Distinguish between: Interim Dividend and Final Dividend. (December 2014) (4 marks)
|Basis of Distinction
|The dividend which is paid in the middle of the year is known as an interim dividend.
|A dividend that is recommended by the Board of Directors and approved by the shareholders in AGM is known as the final dividend.
|Nature of Meeting for Declaration
|Interim dividend can be declared by the board of directors and it does not require approval of the shareholder.
|The final dividend is recommended by the Board of directors and must be approved by the shareholders.
|Decrease in Rate
|Since interim dividend does not require approval of shareholders, the rate of interim dividend cannot be decreased.
|The shareholders cannot increase the rate of dividend than the one recommended by the Board. The shareholders may, however, declare the payment of dividend on equity shares at a rate lower than the one recommended by the directors in their report.
|A company may declare an interim dividend during any financial year out of the surplus in the profit and loss account and out of profits of the financial year in which such interim dividend is sought to be declared.
|A company can pay the final dividend from the following sources:Out of current profitsOut of profits of previous financial years.Out of money provided by the Central or State Government.
Write a short note on Interim Dividend. (June 2009) (4 marks)
- The dividend is said to be an interim dividend if it is declared by the Board of Directors between two annual general meetings of the company.
- The Interim dividend when declared become debt.
- All the provisions relating to the payment of dividend shall be applicable on the interim dividend also.
- SS-3 defines interim dividend so as to mean the Dividend declared by the Board of Directors.
Write a short note on Investor Education and Protection Fund. (June 2010) (4 marks)
Write a short note on Investor Education and Protection Fund. (June 2013) (4 marks)
Rise Limited, a company with diversified interests, has constituted Inves-tor Education and Protection Fund as required under the provisions of the Companies Act, 2013. The company has so far not deposited any amount to the fund. The President (Finance) has asked you, the Company Secretary, to submit a note on accounts payable to the credit of the fund and the period within which amount shall be paid. Prepare the said note. (December 2016) (4 marks)
Establishment of Investor Education and Protection Fund [Section 125(1)]:
The Central Government shall establish a Fund to be called the Investor Education and Protection Fund.
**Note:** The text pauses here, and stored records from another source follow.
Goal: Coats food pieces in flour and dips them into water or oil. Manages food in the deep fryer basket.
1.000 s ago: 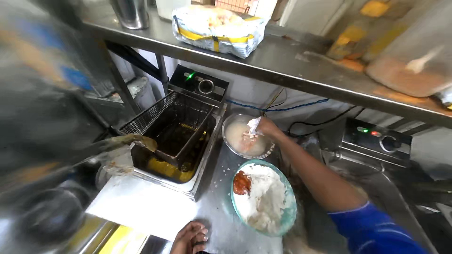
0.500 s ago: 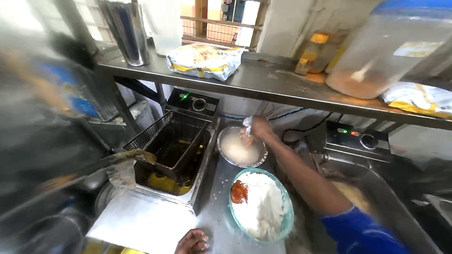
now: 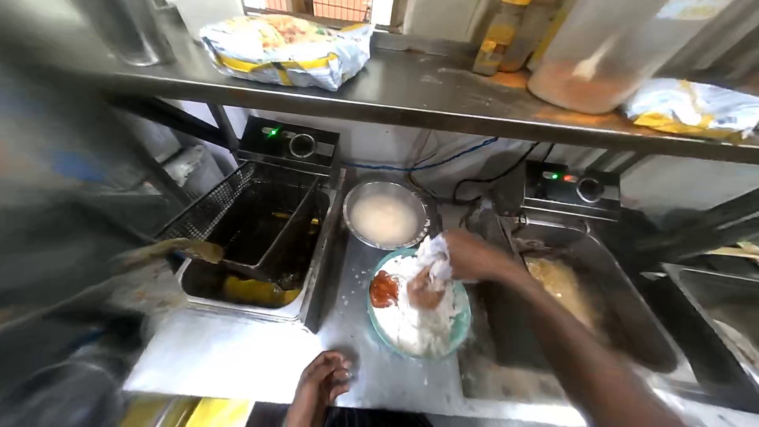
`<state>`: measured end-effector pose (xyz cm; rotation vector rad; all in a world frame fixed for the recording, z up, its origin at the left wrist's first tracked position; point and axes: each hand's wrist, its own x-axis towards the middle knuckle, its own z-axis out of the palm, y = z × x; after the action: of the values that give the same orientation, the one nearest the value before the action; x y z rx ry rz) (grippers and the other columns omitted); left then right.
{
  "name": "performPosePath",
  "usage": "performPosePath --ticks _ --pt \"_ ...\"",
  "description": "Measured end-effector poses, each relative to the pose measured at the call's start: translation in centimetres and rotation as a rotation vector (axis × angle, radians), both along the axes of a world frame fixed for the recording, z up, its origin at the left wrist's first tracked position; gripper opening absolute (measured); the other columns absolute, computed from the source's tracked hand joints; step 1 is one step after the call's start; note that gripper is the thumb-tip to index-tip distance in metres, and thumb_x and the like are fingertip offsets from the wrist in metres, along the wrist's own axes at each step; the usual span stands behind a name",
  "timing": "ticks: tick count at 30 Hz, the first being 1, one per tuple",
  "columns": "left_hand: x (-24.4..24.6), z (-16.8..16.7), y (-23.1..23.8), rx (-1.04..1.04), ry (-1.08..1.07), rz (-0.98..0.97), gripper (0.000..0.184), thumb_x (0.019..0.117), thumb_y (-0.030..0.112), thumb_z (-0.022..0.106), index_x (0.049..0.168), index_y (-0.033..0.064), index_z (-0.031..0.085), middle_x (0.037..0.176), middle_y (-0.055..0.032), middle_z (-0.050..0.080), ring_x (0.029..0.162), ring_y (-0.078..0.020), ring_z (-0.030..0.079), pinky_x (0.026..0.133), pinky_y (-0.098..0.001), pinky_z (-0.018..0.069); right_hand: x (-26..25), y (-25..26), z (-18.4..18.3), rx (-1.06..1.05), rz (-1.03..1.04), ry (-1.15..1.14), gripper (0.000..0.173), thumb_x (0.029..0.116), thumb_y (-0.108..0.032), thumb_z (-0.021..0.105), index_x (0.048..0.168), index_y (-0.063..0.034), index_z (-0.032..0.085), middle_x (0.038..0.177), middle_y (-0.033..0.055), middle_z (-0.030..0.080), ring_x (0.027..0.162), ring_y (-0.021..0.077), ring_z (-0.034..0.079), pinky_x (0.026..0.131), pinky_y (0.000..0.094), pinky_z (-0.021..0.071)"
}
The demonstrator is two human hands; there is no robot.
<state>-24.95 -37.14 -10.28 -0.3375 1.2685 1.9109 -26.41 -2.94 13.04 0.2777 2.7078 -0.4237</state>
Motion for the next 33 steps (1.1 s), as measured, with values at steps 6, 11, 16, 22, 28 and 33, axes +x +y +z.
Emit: performPosePath --ticks 6,11,16,22,28,33 --pt "0.0 0.2 1.1 -0.054 -0.001 -0.059 0.024 0.1043 0.007 0.039 0.11 -0.0005 0.061 0.096 -0.0119 0.072 0.078 -0.0218 0.071 0.071 -0.0379 0.0615 1.6 -1.1 -8.8 0.051 -0.201 -0.356 0.043 0.092 -0.011 0.07 0.128 0.0099 0.058 0.128 0.0313 0.061 0.121 0.0464 0.06 0.099 0.0626 0.0482" --pt "-0.1 0.0 1.1 -0.065 -0.024 -0.06 0.024 0.1042 0.007 0.039 0.11 -0.0005 0.06 0.096 -0.0123 0.072 0.077 -0.0217 0.072 0.07 -0.0375 0.0616 0.8 -1.0 -9.7 0.093 -0.22 -0.274 0.036 0.0952 -0.012 0.067 0.123 0.0102 0.062 0.128 0.029 0.062 0.124 0.0438 0.059 0.103 0.0585 0.0476" --pt "-0.1 -0.3 1.4 -0.064 -0.029 -0.053 0.023 0.1042 0.007 0.038 0.109 0.0001 0.06 0.094 -0.0115 0.072 0.077 -0.0215 0.072 0.07 -0.0374 0.0617 -1.2 0.6 -14.5 -0.048 -0.119 -0.274 0.039 0.0921 -0.009 0.072 0.121 0.0159 0.06 0.128 0.0337 0.06 0.125 0.0463 0.057 0.106 0.0589 0.0444" --pt "0.2 -0.3 1.8 -0.025 -0.031 -0.053 0.023 0.105 0.007 0.04 0.108 -0.0005 0.061 0.095 -0.0127 0.072 0.077 -0.0225 0.072 0.07 -0.0377 0.062 -1.5 1.8 -13.5 -0.166 -0.306 -0.238 0.04 0.0913 -0.003 0.071 0.125 0.014 0.057 0.119 0.0322 0.063 0.11 0.0439 0.063 0.095 0.0597 0.0499" --pt "0.0 -0.2 1.1 -0.036 -0.028 -0.023 0.023 0.1051 0.007 0.041 0.108 -0.0012 0.062 0.094 -0.0136 0.072 0.078 -0.0227 0.072 0.069 -0.0375 0.0619 0.8 0.3 -8.1 -0.122 -0.23 -0.353 0.04 0.0929 -0.003 0.07 0.128 0.0118 0.056 0.119 0.0307 0.062 0.109 0.0427 0.062 0.094 0.0599 0.0493" --pt "0.0 -0.2 1.0 -0.034 -0.02 -0.022 0.022 0.104 0.007 0.042 0.107 -0.0012 0.062 0.093 -0.0139 0.072 0.078 -0.0238 0.072 0.07 -0.0387 0.0623 2.8 -0.8 -13.2 -0.004 -0.196 -0.355 0.041 0.0922 -0.011 0.071 0.123 0.0138 0.06 0.126 0.0331 0.061 0.121 0.0469 0.059 0.101 0.0617 0.0478"
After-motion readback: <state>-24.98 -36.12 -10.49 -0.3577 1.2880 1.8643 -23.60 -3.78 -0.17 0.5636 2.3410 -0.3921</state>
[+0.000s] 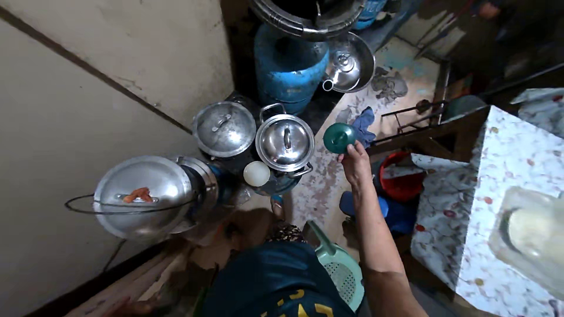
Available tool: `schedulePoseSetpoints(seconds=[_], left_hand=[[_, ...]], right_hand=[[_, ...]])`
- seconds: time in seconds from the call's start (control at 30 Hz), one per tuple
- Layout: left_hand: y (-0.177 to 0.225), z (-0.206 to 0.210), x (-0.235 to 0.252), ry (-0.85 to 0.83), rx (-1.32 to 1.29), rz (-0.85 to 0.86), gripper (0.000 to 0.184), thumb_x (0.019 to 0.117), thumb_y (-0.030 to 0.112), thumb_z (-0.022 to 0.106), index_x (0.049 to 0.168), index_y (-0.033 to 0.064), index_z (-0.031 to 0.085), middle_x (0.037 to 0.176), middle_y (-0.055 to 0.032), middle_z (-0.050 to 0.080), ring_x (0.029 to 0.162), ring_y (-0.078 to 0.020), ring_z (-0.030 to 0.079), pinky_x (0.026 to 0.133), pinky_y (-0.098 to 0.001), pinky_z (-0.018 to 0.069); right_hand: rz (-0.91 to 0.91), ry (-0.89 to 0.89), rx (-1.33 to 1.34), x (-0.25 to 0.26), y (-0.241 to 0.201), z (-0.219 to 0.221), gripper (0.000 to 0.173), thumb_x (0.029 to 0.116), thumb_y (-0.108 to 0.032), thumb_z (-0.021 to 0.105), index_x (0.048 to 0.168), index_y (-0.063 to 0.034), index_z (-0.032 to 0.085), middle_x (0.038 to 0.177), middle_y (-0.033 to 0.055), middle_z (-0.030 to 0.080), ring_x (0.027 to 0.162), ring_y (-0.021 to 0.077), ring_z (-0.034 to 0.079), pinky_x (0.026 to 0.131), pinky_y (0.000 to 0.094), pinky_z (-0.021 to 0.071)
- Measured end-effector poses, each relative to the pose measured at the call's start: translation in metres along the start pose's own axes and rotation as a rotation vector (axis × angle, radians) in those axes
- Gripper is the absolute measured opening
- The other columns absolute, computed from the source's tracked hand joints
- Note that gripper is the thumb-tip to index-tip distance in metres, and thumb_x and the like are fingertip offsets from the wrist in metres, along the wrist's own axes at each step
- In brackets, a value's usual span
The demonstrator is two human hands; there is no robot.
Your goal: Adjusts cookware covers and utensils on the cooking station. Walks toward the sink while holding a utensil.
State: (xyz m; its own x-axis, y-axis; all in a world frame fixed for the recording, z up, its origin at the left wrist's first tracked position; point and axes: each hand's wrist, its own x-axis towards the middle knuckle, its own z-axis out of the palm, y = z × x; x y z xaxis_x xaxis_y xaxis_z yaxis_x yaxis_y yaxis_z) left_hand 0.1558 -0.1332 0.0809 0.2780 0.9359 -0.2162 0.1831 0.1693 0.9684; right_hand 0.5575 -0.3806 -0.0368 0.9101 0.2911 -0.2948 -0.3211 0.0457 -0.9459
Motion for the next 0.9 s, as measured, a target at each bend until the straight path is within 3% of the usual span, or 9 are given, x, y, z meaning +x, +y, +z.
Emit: schedulePoseSetpoints(seconds=[0.1,0.17,0.23,0.27,0.3,0.37,0.43,0.63,0.9], left_hand=[[-0.041,-0.035,0.017,-0.070,-0.045,0.091,0.039,0.1121,0.018,0.019,0.109,0.0120,0.058,0.078,0.0147,0.070,0.073,-0.0010,0.069,0.075,-0.0224,0.0603],[-0.051,-0.045,0.022,-0.061,-0.022,0.107,0.038,0.1124,0.022,0.020,0.111,0.0160,0.058,0.079,0.0177,0.071,0.073,0.0007,0.069,0.073,-0.0208,0.0598],[-0.046,-0.042,0.022,-0.017,0.001,0.086,0.039,0.1110,0.017,0.018,0.110,0.0135,0.057,0.077,0.0183,0.069,0.071,0.0009,0.068,0.072,-0.0209,0.0597],[-0.043,-0.039,0.021,-0.005,0.013,0.071,0.040,0.1102,0.015,0.016,0.110,0.0118,0.056,0.076,0.0184,0.068,0.070,0.0010,0.068,0.072,-0.0204,0.0596],[-0.043,-0.039,0.021,0.004,0.012,0.062,0.040,0.1100,0.014,0.015,0.110,0.0109,0.055,0.076,0.0184,0.068,0.070,0.0010,0.068,0.072,-0.0199,0.0596],[-0.047,-0.041,0.021,0.011,0.007,0.057,0.039,0.1102,0.015,0.018,0.110,0.0105,0.057,0.077,0.0187,0.068,0.071,0.0012,0.068,0.073,-0.0196,0.0601],[-0.047,-0.043,0.023,-0.016,0.004,0.064,0.038,0.1110,0.017,0.019,0.110,0.0119,0.057,0.079,0.0195,0.068,0.073,0.0019,0.068,0.073,-0.0188,0.0592],[-0.047,-0.057,0.035,-0.024,-0.032,0.105,0.040,0.1109,0.017,0.019,0.108,0.0139,0.059,0.078,0.0185,0.068,0.072,0.0017,0.067,0.071,-0.0188,0.0588],[-0.054,-0.073,0.039,0.047,-0.086,0.091,0.040,0.1100,0.016,0.016,0.110,0.0105,0.056,0.075,0.0175,0.067,0.069,-0.0001,0.068,0.071,-0.0198,0.0603]], right_hand=[[0.057,0.098,-0.084,-0.016,0.007,-0.007,0.031,0.1105,-0.029,0.039,0.137,-0.0184,0.050,0.098,-0.0059,0.064,0.065,0.0012,0.057,0.061,0.0186,0.0516],[0.142,0.233,-0.461,-0.028,0.022,-0.014,0.037,0.1096,-0.025,0.046,0.141,-0.0060,0.051,0.099,0.0066,0.062,0.068,0.0103,0.056,0.062,0.0275,0.0502],[0.297,0.195,-0.790,-0.045,0.037,-0.018,0.047,0.1062,-0.018,0.054,0.145,0.0059,0.045,0.123,0.0304,0.062,0.097,0.0369,0.065,0.086,0.0518,0.0532],[0.364,0.141,-0.852,-0.058,0.043,-0.012,0.050,0.1045,-0.016,0.056,0.145,0.0089,0.042,0.128,0.0336,0.059,0.108,0.0403,0.065,0.095,0.0543,0.0515],[0.410,0.083,-0.846,-0.071,0.049,-0.001,0.050,0.1041,-0.016,0.057,0.144,0.0103,0.042,0.127,0.0315,0.060,0.108,0.0356,0.065,0.095,0.0498,0.0517],[0.461,-0.004,-0.685,-0.095,0.063,0.033,0.040,0.1044,-0.015,0.056,0.137,0.0070,0.048,0.104,0.0151,0.064,0.078,0.0135,0.059,0.070,0.0307,0.0507],[0.501,-0.060,-0.360,-0.106,0.076,0.073,0.030,0.1064,-0.010,0.050,0.132,0.0068,0.049,0.086,0.0053,0.060,0.059,0.0050,0.052,0.057,0.0217,0.0473],[0.467,0.077,0.178,-0.092,0.104,0.162,0.016,0.1077,-0.005,0.043,0.101,-0.0008,0.056,0.066,-0.0007,0.056,0.050,0.0052,0.050,0.052,0.0195,0.0465],[0.445,0.234,0.213,-0.065,0.119,0.193,0.020,0.1096,-0.014,0.044,0.100,-0.0024,0.057,0.066,0.0011,0.053,0.050,0.0085,0.049,0.051,0.0226,0.0472]])
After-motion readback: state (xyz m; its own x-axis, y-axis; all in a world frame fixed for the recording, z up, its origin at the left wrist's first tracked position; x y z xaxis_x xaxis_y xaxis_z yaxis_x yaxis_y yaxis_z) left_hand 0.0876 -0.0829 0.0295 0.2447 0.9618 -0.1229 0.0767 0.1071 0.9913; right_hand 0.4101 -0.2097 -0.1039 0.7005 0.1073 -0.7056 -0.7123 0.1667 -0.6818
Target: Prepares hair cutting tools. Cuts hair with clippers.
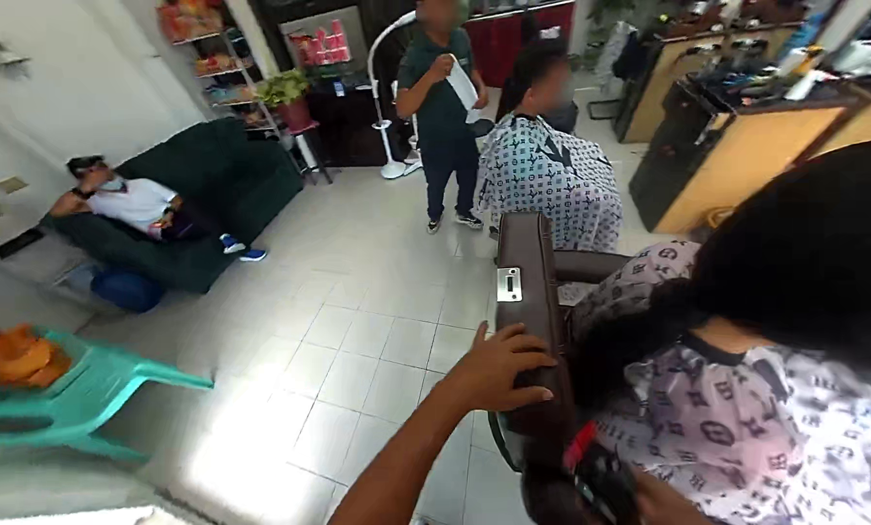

Section 125(2) prescribes that the following shall be credited to the Fund.
Amount Credited to Fund [Section 125(2)]:
There shall be credited to the Fund:
(a) the amount is given by the Central Government by way of grants after due appropriation made by Parliament by law in this behalf for being utilised for the purposes of the Fund;
(b) donations are given to the Fund by the Central Government, State Governments, companies or any other institution for the purposes of the Fund;
(c) the amount in the Unpaid Dividend Account of companies transferred to the Fund under sub-section (5) of section 124;
(d) the amount in the general revenue account of the Central Government which had been transferred to that account under sub-section (5) of section 205A of the Companies Act, 1956, as it stood immediately before the commencement of the Companies (Amendment) Act, 1999, and remaining unpaid or unclaimed on the commencement of this Act;
(e) the amount lying in the Investor Education and Protection Fund under section 205C of the Companies Act, 1956;
(f) the interest or other income received out of investments made from the Fund;
(g) the amount received under sub-section (4) of section 38;
(h) the application money received by companies for allotment of any securities and due for a refund;
(i) matured deposits with companies other than banking companies;
(j) matured debentures with companies;
(k) interest accrued on the amounts referred to in clauses (h) to (j);
(l) sale proceeds of fractional shares arising out of issuance of bonus shares, merger and amalgamation for seven or more years;
(m) redemption amount of preference shares remaining unpaid or unclaimed for seven or more years; and
(n) such other amount as may be prescribed.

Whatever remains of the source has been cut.